Monetary Policy Divergence Weighs On the Australian Dollar
Given the current date of June 12, 2026, we see the AUD/USD pair facing downward pressure, trading around 0.6580. This weakness stems from a growing divergence between US and Australian monetary policy expectations. The US dollar is strengthening as traders adjust their outlooks for the Federal Reserve.
Recent data showed US Core PCE, the Fed’s preferred inflation gauge, remained sticky at 2.9% year-over-year in May, beating expectations of 2.8%. This persistent inflation has solidified the Fed’s “higher for longer” stance on interest rates. The CME FedWatch Tool now indicates only a 20% chance of a rate cut by the end of 2026, a sharp drop from the 50% probability priced in just a month ago.

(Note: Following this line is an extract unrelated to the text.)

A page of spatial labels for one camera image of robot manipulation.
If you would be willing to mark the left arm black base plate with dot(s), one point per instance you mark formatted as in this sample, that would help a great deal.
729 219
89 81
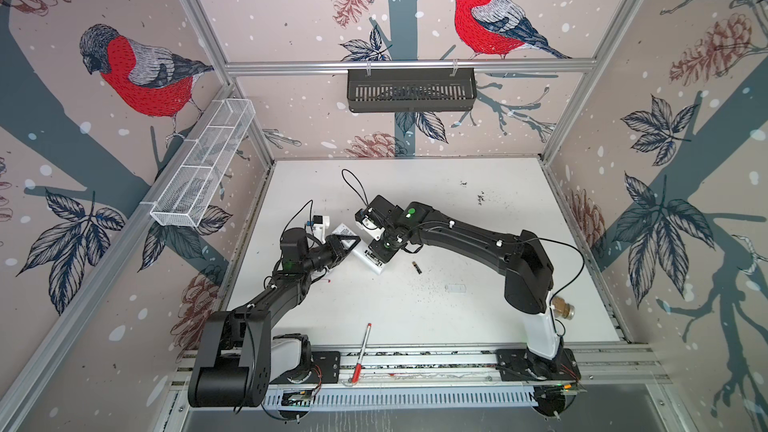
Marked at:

Conversely, the Australian economy is showing signs of cooling, with first-quarter inflation slowing more than anticipated and recent employment figures softening. The Reserve Bank of Australia is widely expected to keep rates on hold at its meeting next week, with markets beginning to price in potential rate cuts for early 2027. This contrasts sharply with the outlook in the United States, creating a challenging environment for the Aussie dollar.
Implications and Strategies for Derivative Traders
For derivative traders, this environment suggests positioning for further AUD/USD weakness in the coming weeks. We believe buying AUD/USD put options offers a clear strategy with a defined risk, allowing traders to profit if the pair continues its downward trend. This also provides a way to hedge any existing long exposure to the Australian dollar.
This setup is reminiscent of the 2022-2023 period, where aggressive Fed rate hikes created sustained US dollar strength against other major currencies. Historically, when such a clear policy divergence emerges, the trend can persist for several months. Therefore, selling out-of-the-money call spreads could also be an effective strategy to collect premium while maintaining a bearish bias.